第2話 王子様と人魚姫

 言葉は便利だ。

 しかし文字は身勝手だ。

 文章は滑稽で、手紙は呪い以外の何物でもない。

 それでも僕達は、今日も言葉に《おもい》を乗せる。

──決して届かない《想い》を。

 理解のされない《思い》を──


■■■■


 放課後になった。

 日が傾き、空が段々と茜色に染まり始める頃。まだ青空の多い頃から、その日の清掃を終えた僕は、差出人不詳の手紙の主の指示通り、放課後の教室で待つ。

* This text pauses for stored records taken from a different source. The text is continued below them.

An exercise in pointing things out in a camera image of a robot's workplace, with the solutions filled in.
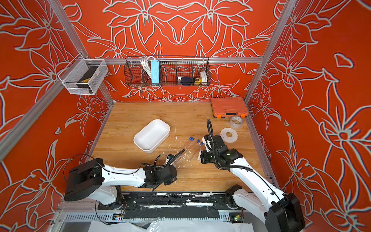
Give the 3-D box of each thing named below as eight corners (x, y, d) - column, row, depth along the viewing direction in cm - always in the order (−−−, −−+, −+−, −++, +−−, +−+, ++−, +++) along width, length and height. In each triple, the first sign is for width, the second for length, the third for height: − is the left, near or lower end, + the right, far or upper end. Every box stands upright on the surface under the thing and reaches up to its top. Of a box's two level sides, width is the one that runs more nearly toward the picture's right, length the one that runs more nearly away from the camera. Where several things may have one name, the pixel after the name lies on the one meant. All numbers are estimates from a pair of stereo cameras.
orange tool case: (214, 118, 110) (215, 114, 106) (210, 101, 123) (211, 96, 119) (247, 118, 110) (249, 114, 106) (240, 100, 123) (242, 96, 118)
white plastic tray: (132, 144, 97) (129, 139, 92) (157, 121, 110) (156, 116, 105) (150, 158, 91) (148, 154, 86) (174, 131, 103) (173, 126, 99)
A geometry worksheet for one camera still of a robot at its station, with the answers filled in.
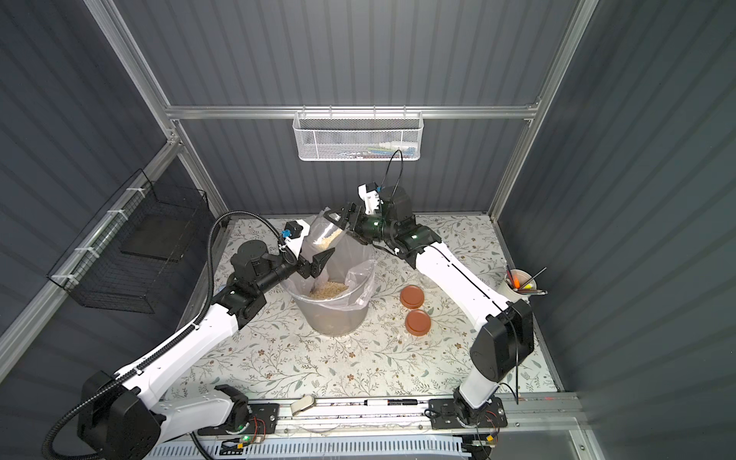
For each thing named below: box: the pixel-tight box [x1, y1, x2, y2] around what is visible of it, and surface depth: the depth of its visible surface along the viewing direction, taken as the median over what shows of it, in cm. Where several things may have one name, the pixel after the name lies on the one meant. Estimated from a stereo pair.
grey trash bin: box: [282, 276, 377, 338], surface depth 75 cm
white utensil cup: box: [502, 268, 538, 303], surface depth 91 cm
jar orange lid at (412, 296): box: [399, 284, 425, 309], surface depth 98 cm
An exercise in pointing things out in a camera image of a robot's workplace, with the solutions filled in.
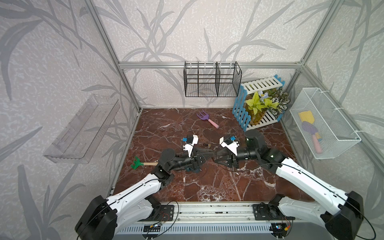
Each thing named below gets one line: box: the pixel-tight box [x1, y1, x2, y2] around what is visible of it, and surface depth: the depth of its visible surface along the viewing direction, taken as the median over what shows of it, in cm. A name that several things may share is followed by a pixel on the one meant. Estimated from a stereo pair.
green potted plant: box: [245, 88, 291, 126], surface depth 91 cm
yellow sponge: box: [298, 110, 315, 124], surface depth 87 cm
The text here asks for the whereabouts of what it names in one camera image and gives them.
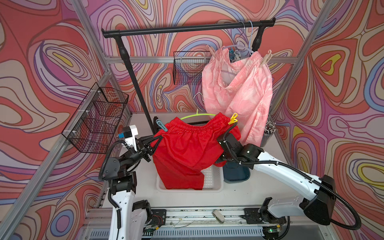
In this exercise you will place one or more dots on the pink tie-dye shorts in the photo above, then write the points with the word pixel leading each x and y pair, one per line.
pixel 249 95

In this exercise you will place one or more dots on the lavender wire hanger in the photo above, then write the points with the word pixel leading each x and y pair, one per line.
pixel 231 70

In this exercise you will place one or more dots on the red shorts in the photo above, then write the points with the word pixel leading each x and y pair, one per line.
pixel 186 150

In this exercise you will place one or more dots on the teal plastic tray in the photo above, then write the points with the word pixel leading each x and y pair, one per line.
pixel 234 173

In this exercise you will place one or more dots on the white printed graphic shorts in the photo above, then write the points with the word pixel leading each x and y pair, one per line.
pixel 234 55

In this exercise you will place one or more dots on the light blue hanger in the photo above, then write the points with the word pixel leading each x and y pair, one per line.
pixel 251 34

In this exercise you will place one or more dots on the beige clothespin left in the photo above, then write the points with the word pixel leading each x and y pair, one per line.
pixel 211 50

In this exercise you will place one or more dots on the beige clothespin right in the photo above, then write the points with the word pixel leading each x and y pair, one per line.
pixel 266 58

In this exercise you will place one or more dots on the green hanger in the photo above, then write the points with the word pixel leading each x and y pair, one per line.
pixel 197 114

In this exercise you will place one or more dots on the teal grey clothespin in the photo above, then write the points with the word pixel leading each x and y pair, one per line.
pixel 161 125

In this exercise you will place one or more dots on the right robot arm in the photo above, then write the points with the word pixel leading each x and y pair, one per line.
pixel 317 195

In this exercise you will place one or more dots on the white pedal on rail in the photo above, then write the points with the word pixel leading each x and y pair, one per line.
pixel 218 216

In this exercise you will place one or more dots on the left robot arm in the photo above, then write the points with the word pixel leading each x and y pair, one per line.
pixel 130 218

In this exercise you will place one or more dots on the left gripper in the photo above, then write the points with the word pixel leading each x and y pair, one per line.
pixel 145 150

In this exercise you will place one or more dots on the yellow clothespin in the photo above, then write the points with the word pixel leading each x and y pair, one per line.
pixel 233 119

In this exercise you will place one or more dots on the black wire basket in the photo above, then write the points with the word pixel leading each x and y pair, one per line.
pixel 188 67
pixel 96 120

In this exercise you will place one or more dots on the black clothes rack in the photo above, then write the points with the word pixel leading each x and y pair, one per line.
pixel 118 34

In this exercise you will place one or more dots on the black wire basket left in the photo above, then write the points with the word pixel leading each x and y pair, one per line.
pixel 96 120

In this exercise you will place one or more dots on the black wire basket rear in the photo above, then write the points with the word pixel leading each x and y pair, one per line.
pixel 188 67

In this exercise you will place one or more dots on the beige clothespin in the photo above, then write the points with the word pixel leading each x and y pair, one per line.
pixel 211 50
pixel 266 58

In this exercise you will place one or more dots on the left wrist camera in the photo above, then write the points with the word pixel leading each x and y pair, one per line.
pixel 129 136

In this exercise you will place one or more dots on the white perforated plastic basket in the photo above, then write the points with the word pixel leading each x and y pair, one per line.
pixel 213 182

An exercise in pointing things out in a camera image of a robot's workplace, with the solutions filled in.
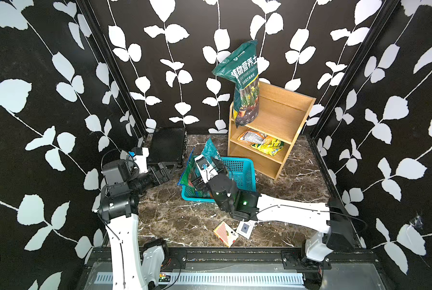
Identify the bright green blue-topped bag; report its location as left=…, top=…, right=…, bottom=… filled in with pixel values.
left=178, top=150, right=197, bottom=193

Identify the dark green soil bag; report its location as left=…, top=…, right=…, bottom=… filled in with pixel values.
left=212, top=40, right=260, bottom=127

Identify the teal and orange fertilizer bag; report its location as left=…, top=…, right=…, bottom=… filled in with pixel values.
left=201, top=138, right=224, bottom=169

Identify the orange white small packet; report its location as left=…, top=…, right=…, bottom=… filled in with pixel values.
left=237, top=129, right=267, bottom=145

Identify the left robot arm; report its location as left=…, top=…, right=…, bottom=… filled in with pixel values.
left=98, top=159, right=178, bottom=290

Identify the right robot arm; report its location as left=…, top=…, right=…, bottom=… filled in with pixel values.
left=192, top=170, right=357, bottom=262

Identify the wooden two-tier shelf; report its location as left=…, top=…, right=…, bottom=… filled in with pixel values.
left=227, top=82, right=316, bottom=180

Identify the teal plastic basket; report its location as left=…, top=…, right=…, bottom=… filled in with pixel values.
left=181, top=157, right=256, bottom=203

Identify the black flat case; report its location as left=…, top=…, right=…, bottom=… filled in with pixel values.
left=147, top=127, right=188, bottom=168

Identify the white QR code card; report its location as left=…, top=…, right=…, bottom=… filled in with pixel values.
left=236, top=221, right=256, bottom=240

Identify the red patterned card box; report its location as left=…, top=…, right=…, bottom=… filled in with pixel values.
left=213, top=221, right=239, bottom=248

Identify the yellow green small packet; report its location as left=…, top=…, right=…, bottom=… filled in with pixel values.
left=251, top=137, right=284, bottom=156

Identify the small circuit board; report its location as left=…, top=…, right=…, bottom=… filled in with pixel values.
left=159, top=273, right=172, bottom=284

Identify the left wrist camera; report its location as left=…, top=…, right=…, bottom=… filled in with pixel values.
left=130, top=147, right=149, bottom=174

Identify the black front rail base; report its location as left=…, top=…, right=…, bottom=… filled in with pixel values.
left=77, top=247, right=395, bottom=290

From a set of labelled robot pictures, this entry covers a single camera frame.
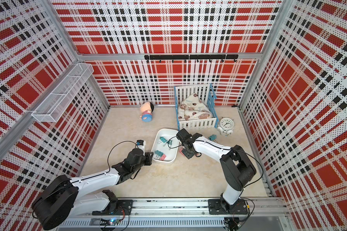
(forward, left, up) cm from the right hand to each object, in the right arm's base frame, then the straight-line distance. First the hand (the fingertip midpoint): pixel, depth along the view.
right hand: (194, 150), depth 89 cm
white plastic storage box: (+6, +19, -4) cm, 20 cm away
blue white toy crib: (+47, -13, +5) cm, 49 cm away
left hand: (-2, +25, 0) cm, 25 cm away
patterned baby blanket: (+40, -1, -4) cm, 40 cm away
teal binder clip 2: (-2, +22, -3) cm, 23 cm away
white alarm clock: (+21, -25, -3) cm, 32 cm away
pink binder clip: (-3, +20, -4) cm, 21 cm away
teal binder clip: (+9, +21, -2) cm, 23 cm away
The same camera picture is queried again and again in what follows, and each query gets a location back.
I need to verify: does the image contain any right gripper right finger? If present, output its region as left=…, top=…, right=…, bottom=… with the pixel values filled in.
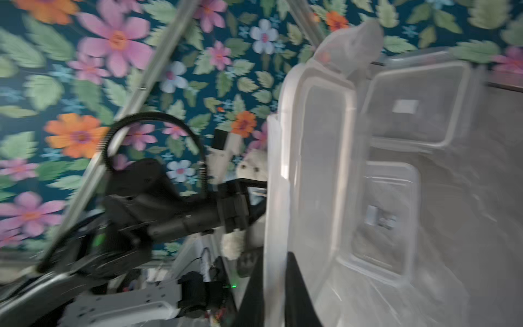
left=285, top=252, right=322, bottom=327

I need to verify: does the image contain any square clear lunch box lid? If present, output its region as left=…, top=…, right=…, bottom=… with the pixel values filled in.
left=363, top=48, right=487, bottom=153

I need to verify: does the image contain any white teddy bear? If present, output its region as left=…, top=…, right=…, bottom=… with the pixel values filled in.
left=220, top=149, right=268, bottom=262

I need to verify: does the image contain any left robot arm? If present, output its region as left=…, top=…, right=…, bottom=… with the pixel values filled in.
left=36, top=159, right=267, bottom=279

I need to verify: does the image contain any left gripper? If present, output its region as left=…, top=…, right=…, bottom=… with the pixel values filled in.
left=216, top=178, right=268, bottom=233

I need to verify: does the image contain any rectangular clear box lid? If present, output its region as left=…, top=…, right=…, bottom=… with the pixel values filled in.
left=263, top=19, right=384, bottom=326

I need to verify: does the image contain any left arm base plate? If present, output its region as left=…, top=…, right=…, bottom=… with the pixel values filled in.
left=57, top=271, right=229, bottom=326

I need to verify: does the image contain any square clear lunch box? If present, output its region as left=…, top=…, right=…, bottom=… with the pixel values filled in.
left=337, top=161, right=421, bottom=287

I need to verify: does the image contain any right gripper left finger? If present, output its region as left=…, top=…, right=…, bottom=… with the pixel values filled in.
left=234, top=258, right=265, bottom=327

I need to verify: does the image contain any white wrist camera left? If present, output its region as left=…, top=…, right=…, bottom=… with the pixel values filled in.
left=207, top=129, right=243, bottom=185

 暇潰しにスマホをいじり、だらだらと色々なサイトを巡ることしばし。ガタッと、隣から席を立つ音がした。


「あ……、天草くん……」


 か細い。しかし美しく、透明感のある美声が、僕と玲風さんだけの教室で響く。

 改めて向かい合わせになると、玲風さんは僕にお店のように綺麗な包装をした箱を渡してくる。

 しかし商品名のようなものはない。となると──


「……?」


 僕はどういうことだかわからず、困惑を禁じ得ない。

 だって、これが示すのは──



「『あの日』から……ずっと、好き……でした……」



 その時カチリと、何かが嵌まる音がしたような気がした。けれど、その時の僕は、その言葉を聞いても、その場で固まっていることしかできなかった。